## ACTIVITY
Give a verbatim quotation of every record.

## SUPPLIED INFORMATION
□ □ □ □ □ □ □

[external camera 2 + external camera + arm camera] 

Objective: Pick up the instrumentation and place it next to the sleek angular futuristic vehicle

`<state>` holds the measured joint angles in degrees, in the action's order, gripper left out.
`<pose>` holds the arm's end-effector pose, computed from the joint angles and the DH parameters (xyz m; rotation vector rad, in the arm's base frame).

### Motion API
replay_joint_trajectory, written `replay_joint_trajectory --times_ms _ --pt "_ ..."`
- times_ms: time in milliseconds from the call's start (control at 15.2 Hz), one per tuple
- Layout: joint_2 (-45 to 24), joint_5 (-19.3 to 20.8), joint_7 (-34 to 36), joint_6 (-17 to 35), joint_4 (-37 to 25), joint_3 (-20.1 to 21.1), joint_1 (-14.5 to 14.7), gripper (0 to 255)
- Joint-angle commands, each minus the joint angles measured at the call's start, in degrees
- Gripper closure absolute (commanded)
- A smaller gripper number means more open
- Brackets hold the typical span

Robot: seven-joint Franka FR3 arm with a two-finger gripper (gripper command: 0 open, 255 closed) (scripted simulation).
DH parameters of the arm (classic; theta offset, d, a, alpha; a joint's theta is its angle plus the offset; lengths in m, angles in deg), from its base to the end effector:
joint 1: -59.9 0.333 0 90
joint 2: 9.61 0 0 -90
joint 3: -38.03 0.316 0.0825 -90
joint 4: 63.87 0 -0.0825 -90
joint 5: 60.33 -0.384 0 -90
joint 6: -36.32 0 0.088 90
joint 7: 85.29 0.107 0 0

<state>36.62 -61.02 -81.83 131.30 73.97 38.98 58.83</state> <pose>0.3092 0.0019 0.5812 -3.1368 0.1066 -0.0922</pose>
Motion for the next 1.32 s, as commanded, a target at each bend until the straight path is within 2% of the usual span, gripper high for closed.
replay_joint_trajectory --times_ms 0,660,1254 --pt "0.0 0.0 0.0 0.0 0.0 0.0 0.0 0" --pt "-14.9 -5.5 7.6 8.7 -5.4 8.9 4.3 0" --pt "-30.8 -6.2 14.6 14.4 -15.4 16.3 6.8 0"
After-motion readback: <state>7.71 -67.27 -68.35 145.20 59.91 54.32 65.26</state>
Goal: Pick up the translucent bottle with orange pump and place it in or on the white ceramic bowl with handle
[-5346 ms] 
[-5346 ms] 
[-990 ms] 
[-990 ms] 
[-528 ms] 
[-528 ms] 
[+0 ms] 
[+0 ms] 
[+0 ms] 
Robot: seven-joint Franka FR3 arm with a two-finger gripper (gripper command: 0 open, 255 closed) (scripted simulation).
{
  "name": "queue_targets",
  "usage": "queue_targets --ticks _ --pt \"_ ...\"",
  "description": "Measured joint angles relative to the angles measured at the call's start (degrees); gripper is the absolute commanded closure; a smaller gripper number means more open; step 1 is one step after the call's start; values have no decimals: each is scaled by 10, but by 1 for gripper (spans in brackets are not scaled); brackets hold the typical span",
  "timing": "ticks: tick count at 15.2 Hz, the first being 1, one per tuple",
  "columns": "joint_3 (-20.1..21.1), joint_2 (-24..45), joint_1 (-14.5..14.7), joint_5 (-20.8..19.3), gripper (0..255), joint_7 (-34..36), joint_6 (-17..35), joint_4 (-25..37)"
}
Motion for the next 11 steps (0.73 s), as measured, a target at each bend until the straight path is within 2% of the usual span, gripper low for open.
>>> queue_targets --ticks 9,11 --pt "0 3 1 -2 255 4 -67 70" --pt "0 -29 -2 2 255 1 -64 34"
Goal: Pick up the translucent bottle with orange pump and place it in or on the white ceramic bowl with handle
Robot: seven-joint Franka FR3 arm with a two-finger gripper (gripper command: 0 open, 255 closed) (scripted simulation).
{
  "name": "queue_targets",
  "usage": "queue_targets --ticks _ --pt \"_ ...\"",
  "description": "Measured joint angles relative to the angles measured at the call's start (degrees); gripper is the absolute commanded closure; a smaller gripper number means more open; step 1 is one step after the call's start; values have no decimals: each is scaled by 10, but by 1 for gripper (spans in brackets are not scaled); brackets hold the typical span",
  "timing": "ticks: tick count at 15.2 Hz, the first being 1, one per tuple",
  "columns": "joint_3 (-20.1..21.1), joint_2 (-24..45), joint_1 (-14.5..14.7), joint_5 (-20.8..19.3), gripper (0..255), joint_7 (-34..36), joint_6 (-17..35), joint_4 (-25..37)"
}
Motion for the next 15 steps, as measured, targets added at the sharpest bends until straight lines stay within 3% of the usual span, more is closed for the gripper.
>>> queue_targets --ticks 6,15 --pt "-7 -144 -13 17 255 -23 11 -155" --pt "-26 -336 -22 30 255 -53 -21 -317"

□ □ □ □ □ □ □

## ANSWER FOR THIS EXERCISE
[external camera 2 + external camera + arm camera] 

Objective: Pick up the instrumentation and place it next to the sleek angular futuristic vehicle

`<state>` holds the measured joint angles in degrees, in the action's order, gripper left out.
`<pose>` holds the arm's end-effector pose, computed from the joint angles and the DH parameters (xyz m; rotation vector rad, in the arm's base frame).

### Motion API
replay_joint_trajectory, written `replay_joint_trajectory --times_ms _ --pt "_ ..."`
- times_ms: time in milliseconds from the call's start (control at 15.2 Hz), one per tuple
- Layout: joint_2 (-45 to 24), joint_5 (-19.3 to 20.8), joint_7 (-34 to 36), joint_6 (-17 to 35), joint_4 (-37 to 25), joint_3 (-20.1 to 21.1), joint_1 (-14.5 to 14.7), gripper (0 to 255)
- Joint-angle commands, each minus the joint angles measured at the call's start, in degrees
- Gripper closure absolute (commanded)
- A smaller gripper number means more open
- Brackets hold the typical span

Robot: seven-joint Franka FR3 arm with a two-finger gripper (gripper command: 0 open, 255 closed) (scripted simulation).
DH parameters of the arm (classic; theta offset, d, a, alpha; a joint's theta is its angle plus the offset; lengths in m, angles in deg), from its base to the end effector:
joint 1: -59.9 0.333 0 90
joint 2: 9.61 0 0 -90
joint 3: -38.03 0.316 0.0825 -90
joint 4: 63.87 0 -0.0825 -90
joint 5: 60.33 -0.384 0 -90
joint 6: -36.32 0 0.088 90
joint 7: 85.29 0.107 0 0

<state>36.62 -61.02 -81.83 131.30 73.97 38.98 58.83</state> <pose>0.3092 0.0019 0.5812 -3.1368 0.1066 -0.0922</pose>
Motion for the next 1.32 s, as commanded, a target at each bend until the straight path is within 2% of the usual span, gripper high for closed.
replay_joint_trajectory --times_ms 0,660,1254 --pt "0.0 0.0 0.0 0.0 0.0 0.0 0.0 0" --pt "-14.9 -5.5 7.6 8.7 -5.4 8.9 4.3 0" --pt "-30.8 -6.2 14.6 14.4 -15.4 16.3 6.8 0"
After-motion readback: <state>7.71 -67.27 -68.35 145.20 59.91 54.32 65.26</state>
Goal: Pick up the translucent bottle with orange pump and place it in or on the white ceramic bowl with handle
[-5346 ms] 
[-5346 ms] 
[-990 ms] 
[-990 ms] 
[-528 ms] 
[-528 ms] 
[+0 ms] 
[+0 ms] 
[+0 ms] 
Robot: seven-joint Franka FR3 arm with a two-finger gripper (gripper command: 0 open, 255 closed) (scripted simulation).
{
  "name": "queue_targets",
  "usage": "queue_targets --ticks _ --pt \"_ ...\"",
  "description": "Measured joint angles relative to the angles measured at the call's start (degrees); gripper is the absolute commanded closure; a smaller gripper number means more open; step 1 is one step after the call's start; values have no decimals: each is scaled by 10, but by 1 for gripper (spans in brackets are not scaled); brackets hold the typical span",
  "timing": "ticks: tick count at 15.2 Hz, the first being 1, one per tuple",
  "columns": "joint_3 (-20.1..21.1), joint_2 (-24..45), joint_1 (-14.5..14.7), joint_5 (-20.8..19.3), gripper (0..255), joint_7 (-34..36), joint_6 (-17..35), joint_4 (-25..37)"
}
Motion for the next 11 steps (0.73 s), as measured, a target at each bend until the straight path is within 2% of the usual span, gripper low for open.
>>> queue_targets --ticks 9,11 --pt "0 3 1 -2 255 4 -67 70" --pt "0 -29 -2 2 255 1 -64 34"
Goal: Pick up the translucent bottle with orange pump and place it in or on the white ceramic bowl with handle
Robot: seven-joint Franka FR3 arm with a two-finger gripper (gripper command: 0 open, 255 closed) (scripted simulation).
{
  "name": "queue_targets",
  "usage": "queue_targets --ticks _ --pt \"_ ...\"",
  "description": "Measured joint angles relative to the angles measured at the call's start (degrees); gripper is the absolute commanded closure; a smaller gripper number means more open; step 1 is one step after the call's start; values have no decimals: each is scaled by 10, but by 1 for gripper (spans in brackets are not scaled); brackets hold the typical span",
  "timing": "ticks: tick count at 15.2 Hz, the first being 1, one per tuple",
  "columns": "joint_3 (-20.1..21.1), joint_2 (-24..45), joint_1 (-14.5..14.7), joint_5 (-20.8..19.3), gripper (0..255), joint_7 (-34..36), joint_6 (-17..35), joint_4 (-25..37)"
}
Motion for the next 15 steps, as measured, targets added at the sharpest bends until straight lines stay within 3% of the usual span, more is closed for the gripper.
>>> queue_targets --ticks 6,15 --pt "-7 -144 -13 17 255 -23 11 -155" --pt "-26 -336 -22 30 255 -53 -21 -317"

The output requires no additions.